=== Begin Enclosure ===
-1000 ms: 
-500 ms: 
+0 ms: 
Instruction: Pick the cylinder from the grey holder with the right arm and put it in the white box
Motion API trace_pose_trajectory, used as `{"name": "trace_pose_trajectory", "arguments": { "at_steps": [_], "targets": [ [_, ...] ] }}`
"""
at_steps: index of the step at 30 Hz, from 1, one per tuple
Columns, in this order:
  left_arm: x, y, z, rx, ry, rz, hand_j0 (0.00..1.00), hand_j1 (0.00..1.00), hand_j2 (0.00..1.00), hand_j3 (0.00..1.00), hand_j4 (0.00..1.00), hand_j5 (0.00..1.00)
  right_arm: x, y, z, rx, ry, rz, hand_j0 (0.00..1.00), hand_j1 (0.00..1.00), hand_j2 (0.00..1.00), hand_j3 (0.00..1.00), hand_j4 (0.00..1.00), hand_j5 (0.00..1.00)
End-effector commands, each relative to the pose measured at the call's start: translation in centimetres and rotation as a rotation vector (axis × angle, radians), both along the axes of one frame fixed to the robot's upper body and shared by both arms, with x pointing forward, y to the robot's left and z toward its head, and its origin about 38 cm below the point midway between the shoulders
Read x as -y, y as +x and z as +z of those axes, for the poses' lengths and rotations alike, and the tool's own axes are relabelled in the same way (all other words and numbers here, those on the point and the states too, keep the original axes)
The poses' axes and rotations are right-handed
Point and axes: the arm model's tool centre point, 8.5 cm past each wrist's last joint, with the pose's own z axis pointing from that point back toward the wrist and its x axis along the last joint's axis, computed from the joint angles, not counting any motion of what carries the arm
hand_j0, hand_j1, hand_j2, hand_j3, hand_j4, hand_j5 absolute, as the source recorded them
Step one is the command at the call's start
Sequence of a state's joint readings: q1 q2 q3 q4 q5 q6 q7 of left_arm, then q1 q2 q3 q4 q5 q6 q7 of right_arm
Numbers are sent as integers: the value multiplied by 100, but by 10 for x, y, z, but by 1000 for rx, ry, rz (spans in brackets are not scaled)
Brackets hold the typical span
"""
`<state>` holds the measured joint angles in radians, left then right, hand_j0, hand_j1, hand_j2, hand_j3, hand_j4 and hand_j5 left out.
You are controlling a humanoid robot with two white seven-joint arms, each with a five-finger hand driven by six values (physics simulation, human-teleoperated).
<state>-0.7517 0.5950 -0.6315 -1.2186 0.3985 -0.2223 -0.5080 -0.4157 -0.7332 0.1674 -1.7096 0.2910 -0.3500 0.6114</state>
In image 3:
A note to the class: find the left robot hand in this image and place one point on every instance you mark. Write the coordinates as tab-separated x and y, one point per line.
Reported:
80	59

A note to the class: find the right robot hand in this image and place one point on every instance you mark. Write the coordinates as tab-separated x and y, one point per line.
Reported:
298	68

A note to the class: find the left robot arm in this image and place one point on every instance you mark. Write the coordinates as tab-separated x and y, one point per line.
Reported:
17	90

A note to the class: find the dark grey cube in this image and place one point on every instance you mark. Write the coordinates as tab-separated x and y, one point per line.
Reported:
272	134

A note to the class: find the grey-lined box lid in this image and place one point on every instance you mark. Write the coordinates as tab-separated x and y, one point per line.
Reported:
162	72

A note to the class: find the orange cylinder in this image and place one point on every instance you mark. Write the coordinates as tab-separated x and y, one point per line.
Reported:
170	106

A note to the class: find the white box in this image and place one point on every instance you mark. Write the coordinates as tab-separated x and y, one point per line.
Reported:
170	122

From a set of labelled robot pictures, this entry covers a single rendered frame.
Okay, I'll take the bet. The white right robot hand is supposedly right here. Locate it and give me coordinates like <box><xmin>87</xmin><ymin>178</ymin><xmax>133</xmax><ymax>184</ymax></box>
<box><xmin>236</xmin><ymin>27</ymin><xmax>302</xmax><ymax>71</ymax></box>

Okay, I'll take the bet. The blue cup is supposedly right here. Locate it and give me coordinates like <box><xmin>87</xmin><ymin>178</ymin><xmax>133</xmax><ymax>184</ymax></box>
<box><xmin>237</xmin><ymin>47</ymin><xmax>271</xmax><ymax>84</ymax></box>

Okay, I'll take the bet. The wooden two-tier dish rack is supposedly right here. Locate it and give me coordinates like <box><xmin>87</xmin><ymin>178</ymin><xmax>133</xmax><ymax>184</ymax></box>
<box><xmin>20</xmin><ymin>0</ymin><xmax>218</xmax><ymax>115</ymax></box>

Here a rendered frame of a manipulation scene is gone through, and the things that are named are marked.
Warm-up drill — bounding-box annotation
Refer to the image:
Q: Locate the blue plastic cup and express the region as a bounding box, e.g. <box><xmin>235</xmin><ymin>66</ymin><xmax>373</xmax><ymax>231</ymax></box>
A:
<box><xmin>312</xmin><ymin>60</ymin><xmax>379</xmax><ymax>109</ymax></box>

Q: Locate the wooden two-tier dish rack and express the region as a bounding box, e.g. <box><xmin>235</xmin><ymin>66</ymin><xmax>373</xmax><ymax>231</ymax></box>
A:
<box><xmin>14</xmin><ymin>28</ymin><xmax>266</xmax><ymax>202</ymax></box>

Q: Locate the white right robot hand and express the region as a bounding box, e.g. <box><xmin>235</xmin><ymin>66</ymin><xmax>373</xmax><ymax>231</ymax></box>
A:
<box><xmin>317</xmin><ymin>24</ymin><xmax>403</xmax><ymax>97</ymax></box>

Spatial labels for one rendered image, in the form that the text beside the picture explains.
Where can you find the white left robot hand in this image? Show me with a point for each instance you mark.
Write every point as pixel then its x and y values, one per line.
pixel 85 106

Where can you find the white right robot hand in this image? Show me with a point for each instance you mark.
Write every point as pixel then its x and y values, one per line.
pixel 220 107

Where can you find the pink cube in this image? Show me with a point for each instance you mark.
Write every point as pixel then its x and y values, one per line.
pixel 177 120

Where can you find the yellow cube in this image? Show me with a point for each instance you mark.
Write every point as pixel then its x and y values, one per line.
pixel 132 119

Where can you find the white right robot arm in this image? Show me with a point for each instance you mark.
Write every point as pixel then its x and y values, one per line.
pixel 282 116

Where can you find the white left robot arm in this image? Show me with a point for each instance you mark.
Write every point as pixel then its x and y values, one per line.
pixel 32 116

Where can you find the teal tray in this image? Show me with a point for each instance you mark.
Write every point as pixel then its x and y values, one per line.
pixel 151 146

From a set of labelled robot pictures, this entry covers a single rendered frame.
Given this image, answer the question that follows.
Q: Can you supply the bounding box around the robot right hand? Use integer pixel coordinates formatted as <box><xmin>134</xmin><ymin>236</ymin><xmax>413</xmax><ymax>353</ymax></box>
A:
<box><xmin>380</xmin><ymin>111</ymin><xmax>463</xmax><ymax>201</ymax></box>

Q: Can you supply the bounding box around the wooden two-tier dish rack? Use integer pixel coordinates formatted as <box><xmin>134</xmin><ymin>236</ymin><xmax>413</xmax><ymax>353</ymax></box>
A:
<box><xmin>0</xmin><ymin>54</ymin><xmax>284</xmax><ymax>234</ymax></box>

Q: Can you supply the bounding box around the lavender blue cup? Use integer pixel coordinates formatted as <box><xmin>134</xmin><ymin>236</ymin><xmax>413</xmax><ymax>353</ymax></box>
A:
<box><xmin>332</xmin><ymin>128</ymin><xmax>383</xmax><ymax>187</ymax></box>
=== End Enclosure ===
▸ **Work to complete**
Every line above that holds the string "note" should be returned.

▸ **Response to this exercise**
A note to the class: find the left robot hand in this image and place one point on every instance you mark. Write the coordinates as tab-separated x and y, one point per line.
A note to the class: find the right robot hand in this image and place one point on every instance you mark. Write the coordinates as tab-separated x and y, one point per line.
A note to the class: find the left robot arm in this image and place one point on every instance you mark. Write the coordinates as tab-separated x and y, one point per line.
A note to the class: find the dark grey cube in this image and place one point on every instance you mark. Write the coordinates as tab-separated x and y, one point per line.
A note to the class: find the grey-lined box lid in this image and place one point on every instance you mark. Write the coordinates as tab-separated x and y, one point per line.
A note to the class: find the orange cylinder in this image and place one point on every instance you mark. Write the coordinates as tab-separated x and y, one point per line.
A note to the class: find the white box in this image and place one point on every instance you mark. Write the coordinates as tab-separated x and y, one point per line.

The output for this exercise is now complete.